They're "in" different Monads. The first one does x <- [...], which
means that you're operating in the list Monad instance, and bracket
operates in the IO Monad. The second one uses let x = [...] which
doesn't have any effect on what Monad you're in, so the whole thing
can be in IO.
Note that when you do x <- [1..3]; y <- [4..6] you're going to get all
9 pairs of values from x and y, by the way.
Hope this helps,
Dan
On Mon, Oct 19, 2009 at 1:33 AM, zaxis
winSSQ count noRed noBlue = do { yesRed <- [1..33] \\ noRed; yesBlue <- [1..16] \\ noBlue; bracket (openFile "ssqNum.txt" WriteMode) (hClose) (\hd1 -> pickSSQ count yesRed yesBlue hd1); return () } will report: Couldn't match expected type `IO ()' against inferred type `[()]' In a stmt of a 'do' expression: bracket (openFile "ssqNum.txt" WriteMode) (hClose) (\ hd1 -> pickSSQ count yesRed yesBlue hd1)
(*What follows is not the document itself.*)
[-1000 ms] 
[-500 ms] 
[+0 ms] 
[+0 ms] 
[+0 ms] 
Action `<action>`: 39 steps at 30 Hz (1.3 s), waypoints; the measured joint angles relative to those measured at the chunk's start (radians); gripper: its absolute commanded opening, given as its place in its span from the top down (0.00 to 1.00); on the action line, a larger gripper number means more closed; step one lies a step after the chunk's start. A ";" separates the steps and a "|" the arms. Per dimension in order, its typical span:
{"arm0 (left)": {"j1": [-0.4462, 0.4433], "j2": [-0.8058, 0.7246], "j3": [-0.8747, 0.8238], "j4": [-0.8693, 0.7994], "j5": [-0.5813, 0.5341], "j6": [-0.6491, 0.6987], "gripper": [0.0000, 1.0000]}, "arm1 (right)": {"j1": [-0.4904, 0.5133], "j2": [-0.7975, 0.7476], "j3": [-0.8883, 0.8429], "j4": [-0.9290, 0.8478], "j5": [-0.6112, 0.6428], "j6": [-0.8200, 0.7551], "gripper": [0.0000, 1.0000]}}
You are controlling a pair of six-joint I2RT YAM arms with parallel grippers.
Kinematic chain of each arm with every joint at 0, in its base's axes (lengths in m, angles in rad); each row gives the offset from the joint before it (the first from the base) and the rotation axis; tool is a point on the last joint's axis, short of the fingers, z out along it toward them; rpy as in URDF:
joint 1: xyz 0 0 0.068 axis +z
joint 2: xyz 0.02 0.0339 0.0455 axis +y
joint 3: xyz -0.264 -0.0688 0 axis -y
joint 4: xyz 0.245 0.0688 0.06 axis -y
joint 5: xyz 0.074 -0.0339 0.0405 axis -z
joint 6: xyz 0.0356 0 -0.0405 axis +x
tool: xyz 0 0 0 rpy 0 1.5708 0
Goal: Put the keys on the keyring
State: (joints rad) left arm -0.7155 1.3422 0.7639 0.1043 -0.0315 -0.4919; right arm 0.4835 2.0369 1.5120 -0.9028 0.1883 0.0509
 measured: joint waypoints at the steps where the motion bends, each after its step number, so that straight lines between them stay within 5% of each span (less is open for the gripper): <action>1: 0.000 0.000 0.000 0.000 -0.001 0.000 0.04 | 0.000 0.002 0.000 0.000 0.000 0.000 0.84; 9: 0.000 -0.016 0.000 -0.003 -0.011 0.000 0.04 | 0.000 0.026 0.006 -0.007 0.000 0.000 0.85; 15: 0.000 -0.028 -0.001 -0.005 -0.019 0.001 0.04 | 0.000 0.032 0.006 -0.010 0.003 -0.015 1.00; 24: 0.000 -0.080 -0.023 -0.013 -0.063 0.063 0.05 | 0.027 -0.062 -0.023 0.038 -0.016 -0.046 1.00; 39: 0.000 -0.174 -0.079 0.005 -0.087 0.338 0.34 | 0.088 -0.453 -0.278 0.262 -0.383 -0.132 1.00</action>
However, the following works fine:
winSSQ count noRed noBlue = do let yesRed = [1..33] \\ noRed let yesBlue = [1..16] \\ noBlue bracket (openFile "ssqNum.txt" WriteMode) (hClose) (\hd1 -> pickSSQ count yesRed yesBlue hd1)
Why ? -- View this message in context: http://www.nabble.com/How-to-use-%22bracket%22-properly---tp25953522p2595352... Sent from the Haskell - Haskell-Cafe mailing list archive at Nabble.com.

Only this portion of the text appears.